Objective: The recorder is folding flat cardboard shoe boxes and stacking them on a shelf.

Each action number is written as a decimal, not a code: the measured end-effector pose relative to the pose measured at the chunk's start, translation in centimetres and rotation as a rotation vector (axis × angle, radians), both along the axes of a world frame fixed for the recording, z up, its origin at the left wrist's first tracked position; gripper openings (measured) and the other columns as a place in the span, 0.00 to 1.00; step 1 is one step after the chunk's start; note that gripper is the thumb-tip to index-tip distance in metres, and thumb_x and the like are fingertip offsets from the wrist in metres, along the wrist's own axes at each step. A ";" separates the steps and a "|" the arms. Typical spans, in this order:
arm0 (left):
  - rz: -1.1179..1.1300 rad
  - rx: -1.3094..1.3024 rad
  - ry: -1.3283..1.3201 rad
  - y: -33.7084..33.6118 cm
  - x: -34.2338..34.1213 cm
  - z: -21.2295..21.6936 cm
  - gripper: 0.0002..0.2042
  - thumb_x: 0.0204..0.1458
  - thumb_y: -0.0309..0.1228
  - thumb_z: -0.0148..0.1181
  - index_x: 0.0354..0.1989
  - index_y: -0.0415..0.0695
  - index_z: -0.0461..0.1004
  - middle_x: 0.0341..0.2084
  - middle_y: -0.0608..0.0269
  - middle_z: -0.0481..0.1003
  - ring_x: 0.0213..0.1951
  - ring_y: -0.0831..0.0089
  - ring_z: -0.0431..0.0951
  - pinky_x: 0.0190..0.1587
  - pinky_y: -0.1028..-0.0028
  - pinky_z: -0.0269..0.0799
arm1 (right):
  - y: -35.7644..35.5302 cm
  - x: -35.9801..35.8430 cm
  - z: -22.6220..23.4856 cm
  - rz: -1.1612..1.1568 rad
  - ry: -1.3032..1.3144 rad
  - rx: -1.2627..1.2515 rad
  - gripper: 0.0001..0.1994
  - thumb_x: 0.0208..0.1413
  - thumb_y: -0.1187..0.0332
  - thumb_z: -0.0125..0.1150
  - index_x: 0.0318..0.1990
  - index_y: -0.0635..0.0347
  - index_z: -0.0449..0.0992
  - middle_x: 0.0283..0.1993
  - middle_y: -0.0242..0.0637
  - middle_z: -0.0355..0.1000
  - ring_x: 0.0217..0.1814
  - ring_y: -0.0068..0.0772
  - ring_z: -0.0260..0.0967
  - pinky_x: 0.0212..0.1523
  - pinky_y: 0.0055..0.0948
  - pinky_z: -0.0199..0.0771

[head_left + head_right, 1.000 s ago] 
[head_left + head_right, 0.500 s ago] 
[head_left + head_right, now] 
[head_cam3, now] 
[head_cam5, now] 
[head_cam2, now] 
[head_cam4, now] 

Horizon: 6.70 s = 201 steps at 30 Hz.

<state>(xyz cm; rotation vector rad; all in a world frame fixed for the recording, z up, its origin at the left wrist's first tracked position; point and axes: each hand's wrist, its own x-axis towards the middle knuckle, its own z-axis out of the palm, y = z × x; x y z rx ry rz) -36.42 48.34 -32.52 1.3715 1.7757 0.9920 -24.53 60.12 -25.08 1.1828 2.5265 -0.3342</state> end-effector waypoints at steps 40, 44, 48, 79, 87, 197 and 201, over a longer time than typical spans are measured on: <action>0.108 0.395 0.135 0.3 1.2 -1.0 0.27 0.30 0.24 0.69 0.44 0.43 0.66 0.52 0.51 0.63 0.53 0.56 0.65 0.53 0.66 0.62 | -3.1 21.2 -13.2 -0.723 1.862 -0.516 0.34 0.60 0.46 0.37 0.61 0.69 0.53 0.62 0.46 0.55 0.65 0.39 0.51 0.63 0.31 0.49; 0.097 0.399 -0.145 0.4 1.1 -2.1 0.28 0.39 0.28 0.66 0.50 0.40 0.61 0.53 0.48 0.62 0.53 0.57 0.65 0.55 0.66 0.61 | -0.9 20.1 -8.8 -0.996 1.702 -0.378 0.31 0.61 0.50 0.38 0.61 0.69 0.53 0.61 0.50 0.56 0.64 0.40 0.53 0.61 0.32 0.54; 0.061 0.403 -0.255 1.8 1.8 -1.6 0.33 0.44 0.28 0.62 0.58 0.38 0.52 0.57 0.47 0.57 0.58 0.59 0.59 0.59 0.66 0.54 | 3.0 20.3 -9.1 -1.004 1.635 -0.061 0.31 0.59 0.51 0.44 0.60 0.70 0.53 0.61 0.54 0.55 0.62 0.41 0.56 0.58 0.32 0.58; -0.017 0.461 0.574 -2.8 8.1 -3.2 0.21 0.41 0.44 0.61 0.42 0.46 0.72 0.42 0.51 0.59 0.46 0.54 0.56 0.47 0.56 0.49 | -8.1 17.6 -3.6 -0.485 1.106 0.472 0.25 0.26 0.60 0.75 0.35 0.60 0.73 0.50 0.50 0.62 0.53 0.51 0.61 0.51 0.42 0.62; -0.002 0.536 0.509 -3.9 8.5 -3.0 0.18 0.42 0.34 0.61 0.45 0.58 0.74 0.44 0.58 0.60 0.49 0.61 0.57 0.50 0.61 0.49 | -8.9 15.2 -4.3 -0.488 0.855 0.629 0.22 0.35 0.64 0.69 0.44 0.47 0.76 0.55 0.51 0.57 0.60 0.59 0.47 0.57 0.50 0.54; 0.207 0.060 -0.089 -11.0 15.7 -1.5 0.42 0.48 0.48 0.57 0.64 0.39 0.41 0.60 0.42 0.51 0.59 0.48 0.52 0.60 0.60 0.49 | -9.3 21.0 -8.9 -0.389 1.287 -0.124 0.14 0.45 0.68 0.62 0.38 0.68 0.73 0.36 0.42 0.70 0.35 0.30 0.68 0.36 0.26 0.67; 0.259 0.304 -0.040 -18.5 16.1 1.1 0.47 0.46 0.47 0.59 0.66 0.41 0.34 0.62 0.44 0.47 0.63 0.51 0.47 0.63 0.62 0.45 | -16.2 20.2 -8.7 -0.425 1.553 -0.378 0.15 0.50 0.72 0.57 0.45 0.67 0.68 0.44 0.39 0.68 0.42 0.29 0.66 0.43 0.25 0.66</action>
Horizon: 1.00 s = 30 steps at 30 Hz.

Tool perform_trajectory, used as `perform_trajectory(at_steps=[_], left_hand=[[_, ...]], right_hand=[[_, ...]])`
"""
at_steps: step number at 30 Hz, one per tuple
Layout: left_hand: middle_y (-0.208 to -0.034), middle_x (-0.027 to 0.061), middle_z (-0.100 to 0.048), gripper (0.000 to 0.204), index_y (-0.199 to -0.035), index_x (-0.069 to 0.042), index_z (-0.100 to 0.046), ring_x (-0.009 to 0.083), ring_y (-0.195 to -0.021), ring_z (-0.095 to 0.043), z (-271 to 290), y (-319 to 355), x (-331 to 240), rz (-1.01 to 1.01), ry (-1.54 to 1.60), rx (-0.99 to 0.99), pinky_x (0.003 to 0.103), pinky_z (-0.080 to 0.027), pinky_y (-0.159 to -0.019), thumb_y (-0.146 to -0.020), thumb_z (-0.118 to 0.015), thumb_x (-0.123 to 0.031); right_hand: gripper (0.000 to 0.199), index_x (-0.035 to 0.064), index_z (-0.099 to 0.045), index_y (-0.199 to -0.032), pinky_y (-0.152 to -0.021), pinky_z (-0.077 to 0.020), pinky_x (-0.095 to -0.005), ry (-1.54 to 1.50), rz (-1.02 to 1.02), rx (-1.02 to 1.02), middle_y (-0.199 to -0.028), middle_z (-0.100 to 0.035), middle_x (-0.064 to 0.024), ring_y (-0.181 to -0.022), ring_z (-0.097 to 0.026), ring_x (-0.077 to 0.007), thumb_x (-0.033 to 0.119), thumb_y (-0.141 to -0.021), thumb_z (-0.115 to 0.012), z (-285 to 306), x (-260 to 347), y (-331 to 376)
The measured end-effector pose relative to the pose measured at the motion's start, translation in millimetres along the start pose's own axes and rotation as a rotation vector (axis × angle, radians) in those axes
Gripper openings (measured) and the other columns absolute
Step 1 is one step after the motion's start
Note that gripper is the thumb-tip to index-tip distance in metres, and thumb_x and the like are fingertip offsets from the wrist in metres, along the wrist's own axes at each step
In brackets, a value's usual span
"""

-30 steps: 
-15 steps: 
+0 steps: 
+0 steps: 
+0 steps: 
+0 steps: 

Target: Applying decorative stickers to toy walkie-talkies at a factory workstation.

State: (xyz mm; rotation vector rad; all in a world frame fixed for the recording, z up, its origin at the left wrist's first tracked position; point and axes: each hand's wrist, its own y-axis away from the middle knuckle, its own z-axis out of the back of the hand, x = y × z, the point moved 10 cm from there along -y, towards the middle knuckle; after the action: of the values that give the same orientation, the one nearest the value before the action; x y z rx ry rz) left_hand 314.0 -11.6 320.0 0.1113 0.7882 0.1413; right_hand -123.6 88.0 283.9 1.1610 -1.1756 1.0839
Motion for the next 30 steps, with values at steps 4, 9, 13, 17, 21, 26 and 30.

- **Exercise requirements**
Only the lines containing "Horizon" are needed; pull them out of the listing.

- **Written answer**
Horizon: 6.70 s = 201 steps at 30 Hz.
Horizon: 1.00 s = 30 steps at 30 Hz.

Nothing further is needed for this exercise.